FORZA ITALIA - “Forza Italia continua a ribadire la propria contrarietà alle scelte irresponsabili e devastanti del governo Crocetta. In Aula, nel corso dell’approvazione della Finanziaria, nell’intervento del vicecapogruppo Vincenzo Figuccia, abbiamo confermato le ragioni del nostro profondo disappunto nei confronti di un esecutivo che sa soltanto tirare a campare, non avendo risolto, bensì aggravato, i problemi che affliggono la Sicilia. Il nostro movimento si è impegnato a limitare il più possibile i danni, ottenendo alcuni risultati ragguardevoli: dal contrasto alla povertà, con 100 milioni di euro per i cantieri di lavoro, al sostegno al credito per le imprese, attraverso l’IRFIS, l’IRCAC e la CRIAS, alla tutela del diritto allo studio per le scuole paritarie primarie, fino al massimo sostegno possibile per gli enti locali. Purtroppo ci rendiamo conto che tutto questo non basta. La maggioranza a trazione Pd e Udc, infatti, è sempre più lontana dai segmenti sociali e produttivi, non accorgendosi che la disoccupazione aumenta costantemente, che sono sempre più numerosi i giovani che lasciano l’Isola nella speranza di un futuro migliore altrove”, lo dichiara l’onorevole Marco Falcone, capogruppo di Forza Italia all’Ars.
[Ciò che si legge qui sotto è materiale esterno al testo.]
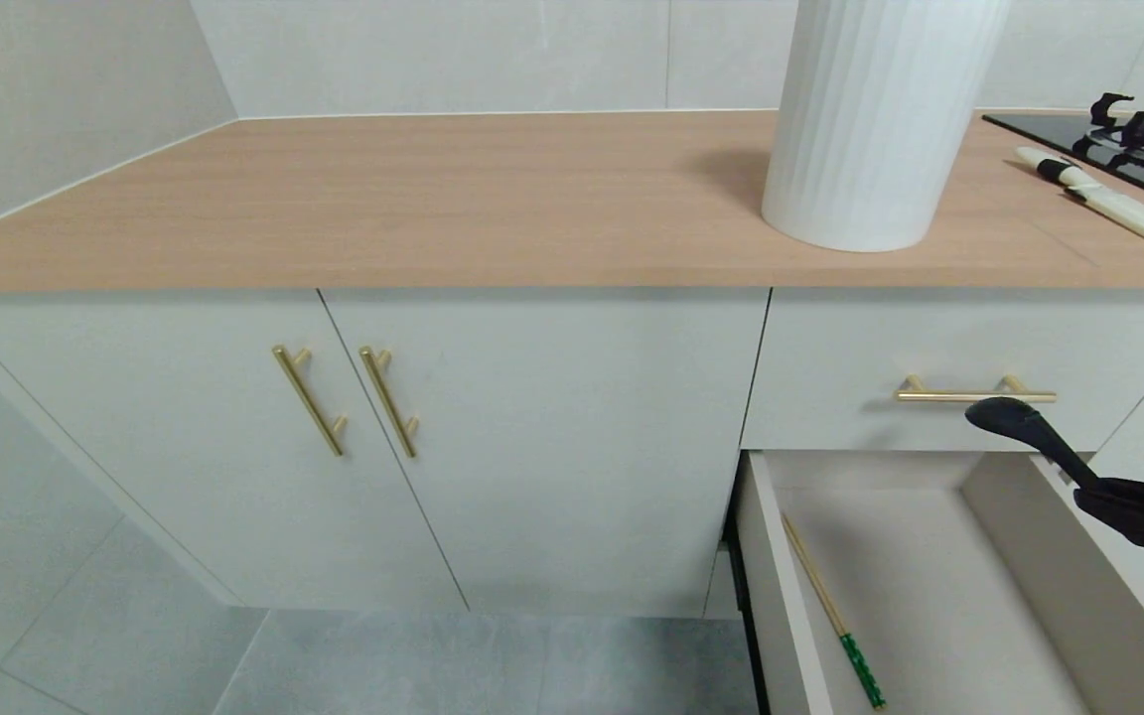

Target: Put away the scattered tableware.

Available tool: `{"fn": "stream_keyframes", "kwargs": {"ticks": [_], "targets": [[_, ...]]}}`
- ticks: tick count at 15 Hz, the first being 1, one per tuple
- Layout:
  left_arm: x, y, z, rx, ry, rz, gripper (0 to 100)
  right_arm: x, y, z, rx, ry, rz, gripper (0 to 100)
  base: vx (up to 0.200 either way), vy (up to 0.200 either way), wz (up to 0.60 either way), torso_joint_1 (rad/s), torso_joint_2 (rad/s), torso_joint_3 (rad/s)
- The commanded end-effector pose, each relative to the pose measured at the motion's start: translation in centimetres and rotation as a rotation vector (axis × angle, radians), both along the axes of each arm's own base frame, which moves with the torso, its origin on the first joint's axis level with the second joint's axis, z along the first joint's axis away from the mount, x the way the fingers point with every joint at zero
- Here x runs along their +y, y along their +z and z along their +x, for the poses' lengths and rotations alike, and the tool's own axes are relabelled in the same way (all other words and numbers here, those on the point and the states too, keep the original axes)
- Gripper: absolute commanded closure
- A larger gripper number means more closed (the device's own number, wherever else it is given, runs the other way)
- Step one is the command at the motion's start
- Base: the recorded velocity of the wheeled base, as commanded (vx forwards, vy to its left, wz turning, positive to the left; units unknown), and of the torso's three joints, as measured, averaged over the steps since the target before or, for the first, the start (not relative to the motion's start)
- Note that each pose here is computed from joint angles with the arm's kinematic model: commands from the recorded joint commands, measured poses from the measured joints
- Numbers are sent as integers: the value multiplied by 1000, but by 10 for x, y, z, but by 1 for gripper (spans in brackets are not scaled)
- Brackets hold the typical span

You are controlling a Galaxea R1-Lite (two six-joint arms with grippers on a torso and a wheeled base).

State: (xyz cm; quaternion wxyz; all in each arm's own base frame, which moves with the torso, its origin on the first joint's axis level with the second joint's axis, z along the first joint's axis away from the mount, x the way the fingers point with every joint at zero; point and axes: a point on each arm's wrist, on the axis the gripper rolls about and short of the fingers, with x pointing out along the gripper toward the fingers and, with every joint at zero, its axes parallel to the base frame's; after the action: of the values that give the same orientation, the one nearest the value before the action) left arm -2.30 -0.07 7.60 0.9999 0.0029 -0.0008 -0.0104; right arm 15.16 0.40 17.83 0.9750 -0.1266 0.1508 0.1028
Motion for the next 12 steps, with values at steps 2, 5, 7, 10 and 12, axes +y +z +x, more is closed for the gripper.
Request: {"fn": "stream_keyframes", "kwargs": {"ticks": [2, 5, 7, 10, 12], "targets": [[0, 0, 0, 1, 1, 0, 0, 0, -4, 3, 26, 1, -1, 100, 0, 0, 0, -176, 442, 266], [0, 0, 0, 1, 1, 0, 0, 0, -7, 5, 39, 2, -2, 100, 0, 0, 0, -58, 160, 64], [0, 0, 0, 1, 1, 0, 0, 0, -9, 6, 50, 2, -2, 100, 0, 0, 0, -9, 28, 21], [0, 0, 0, 1, 1, 0, 0, 2, -23, 11, 118, 24, -23, 100, 0, 0, 0, 0, 0, 0], [0, 0, 0, 1, 1, 0, 0, 3, -31, 15, 161, 22, -26, 100, 0, 0, 0, 0, 0, 0]]}}
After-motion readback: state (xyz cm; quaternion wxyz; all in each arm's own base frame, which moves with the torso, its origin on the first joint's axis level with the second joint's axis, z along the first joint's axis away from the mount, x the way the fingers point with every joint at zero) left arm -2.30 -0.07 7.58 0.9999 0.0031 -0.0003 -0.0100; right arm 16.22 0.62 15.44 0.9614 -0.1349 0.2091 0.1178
FILCA CISL SICILIA - "La Finanziaria regionale è l'ennesima ferita inferta allo sviluppo della Sicilia. Questa manovra privilegia i soliti noti e lascia ancora una volta irrisolti i nodi cruciali delle infrastrutture e del lavoro produttivo". Così Santino Barbera, segretario generale della Filca Cisl Sicilia. "Nella norma - continua Barbera - non c'è una riga sul completamento delle infrastrutture programmate da oltre 40 anni, come la Nord-Sud, la Siracusa-Gela e non si fa alcun cenno agli interventi oggi necessari sulla Messina-Catania (frana Capo Alì) e sulla Catania-Palermo (viadotto Himera) e a quelli relativi al dissesto degli assi viari interni, di competenza delle ex Province. Nella Finanziaria non si intravede alcun intervento dell'assessore regionale alle Infrastrutture, Giovanni Pistorio, quindi sorge il dubbio che non abbia alcuna voce in capitolo, o che non abbia avuto la forza politica di far inserire, nella norma, alcun impegno di spesa".

Per Barbera, "la politica adottata dal governo Crocetta è sempre quella di delegare al governo nazionale la soluzione di tutti i problemi della Sicilia, in  un perenne commissariamento de facto". "Il presidente della Regione - aggiunge Barbera - preferisce restare a guardare, in attesa che l'esecutivo Renzi intervenga per sanare tutti i mali della Sicilia. Crocetta non capisce, o finge di non capire, che l'isola è tagliata fuori dalle politiche nazionali di ammodernamento infrastrutturale del territorio, che a stento arrivano forse a Reggio Calabria".

SICILIA NAZIONE - “La Finanziaria votata oggi sarà ricordata come quella del tradimento della Sicilia e dei siciliani perché non crea occupazione, ignora le infrastrutture, le esigenze del mondo produttivo e regala allo Stato miliardi che invece appartengono all’Isola. Chi l’ha votata sarà ricordato per sempre come un traditore”. Questo il giudizio netto di Sicilia Nazione sulla manovra contabile uscita oggi da Sala d’Ercole. Secondo il movimento indipendentista, “la norma non si occupa del necessario riordino della pubblica amministrazione contro sprechi ed eccessi burocratici, ma continua a dare respiro all’infernale logica del precariato al quale sono condannati decine di migliaia di siciliani”.